Niño Stocchetti takes the same view as Prowle when it comes to BP target for the brain. A bit like Goldilocks and the three bears: not too high, not too low but rather just right. He applies this rule in the setting of TBI and SAH patients.
Daniel De Backer discussed the concept of minimal perfusion pressure required for each organ’s microcirculation is different. The kidney appears to be most susceptible to drops in perfusion, interestingly followed by the gut. As expected, poor microcirculation is associated with worse outcome. Once again, heterogeneity is used to explain why not everyone’s micro circulation behave in the same way to the same stimulus. I guess that’s why we have DNA.
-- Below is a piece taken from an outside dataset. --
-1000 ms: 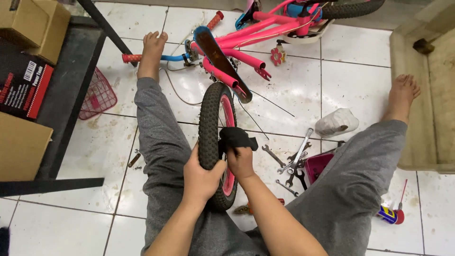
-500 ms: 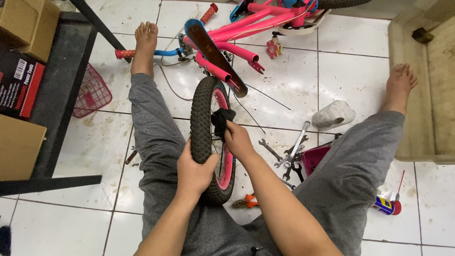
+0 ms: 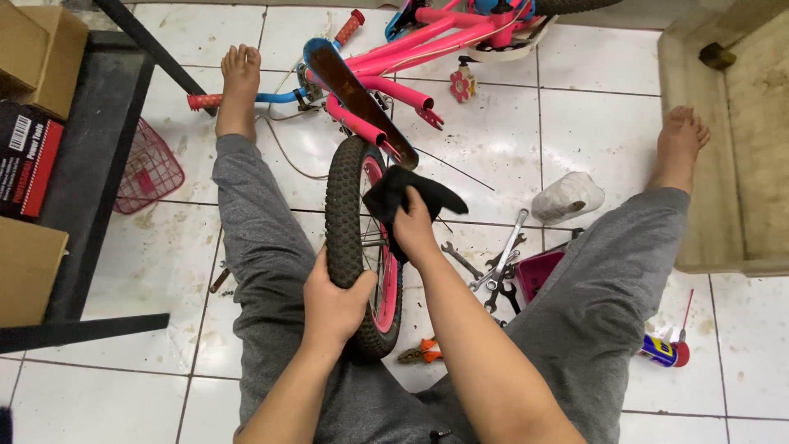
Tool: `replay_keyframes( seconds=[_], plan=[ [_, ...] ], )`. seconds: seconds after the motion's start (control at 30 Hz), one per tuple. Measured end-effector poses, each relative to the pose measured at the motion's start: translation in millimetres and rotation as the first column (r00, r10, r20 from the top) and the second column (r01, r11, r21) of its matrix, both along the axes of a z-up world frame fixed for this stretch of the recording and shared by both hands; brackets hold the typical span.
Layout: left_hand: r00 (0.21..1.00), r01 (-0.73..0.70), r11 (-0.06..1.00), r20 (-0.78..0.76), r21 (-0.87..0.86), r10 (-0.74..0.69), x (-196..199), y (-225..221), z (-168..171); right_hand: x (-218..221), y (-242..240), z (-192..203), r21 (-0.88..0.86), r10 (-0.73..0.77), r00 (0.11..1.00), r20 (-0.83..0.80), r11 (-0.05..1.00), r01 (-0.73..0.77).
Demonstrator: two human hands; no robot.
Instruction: Wiping down a pink bicycle frame and wheels with a black cloth while sitting on the floor.
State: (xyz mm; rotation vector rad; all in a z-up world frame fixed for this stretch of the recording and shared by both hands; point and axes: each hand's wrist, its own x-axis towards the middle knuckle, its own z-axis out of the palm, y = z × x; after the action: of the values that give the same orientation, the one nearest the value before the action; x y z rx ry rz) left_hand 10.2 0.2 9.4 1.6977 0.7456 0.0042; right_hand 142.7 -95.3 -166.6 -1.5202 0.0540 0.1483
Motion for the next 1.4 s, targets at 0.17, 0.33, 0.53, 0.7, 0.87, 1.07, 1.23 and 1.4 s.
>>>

ICP and TBI? There is no conclusion according to Stocchetti. He presented a number of papers which did not show a difference in functional outcome between ICP directed therapy versus standard therapy. Patients who had an ICP monitor tended to stay on the ventilator longer. Whilst he is not willing to conclude that we should get rid of ICP monitors altogether, he did show that a small proportion of patients in the high ICP group >30, who historically did worse, may still benefit having an ICP in. Chestnut’s 2012 paper was mentioned here and may be worth having a look.
Despite being late in the afternoon, the sedation talks were very exciting indeed. Bellomo talked about ” Early Goal Directed Sedation” as part of the SPICE III study. This is a large scale multi centred RCT looking at the implementation of EGDS in 4000 patients. His pilot study concluded that EGDS to a RASS of -2 and +1 was effective and safe in the ICU population. The study uses dexmedetomidine as a first line sedative (chaching for Orion and whatever company that markets dex) and aims to minimize benzo use. This looks set to be a game changer in sedation practice since Kellum in 2002.
I guess the move away from conventional sedatives such as propofol and midaz is timely as our ICU patients survive longer to home discharge. Mirski looked at neurocognition and how a number of things affect ICU survivors. Apart from disease process, sedatives play a large role in cognitive impairment post ICU. There are some preliminary studies showing that dexmedetomidine may have better neurocognitive outcomes. Mauro Oddo advocates its use in the post acute neurocrtical unit to prevent opiate withdrawal. Watch out for the bradycardia and hypotension a though. In his lecture on “Sedation in neurocritical care”, he briefly talked about ketamine potentially being used as an adjunctive agent in the neuro ICU. Whilst we all know ketamine increases cerebral blood flow, it also has the effect of reducing cerebral metabolic rate, preventing hypotension. These effects can overall cause a reduction in ICP. Roll on the ketamine in ICP trial!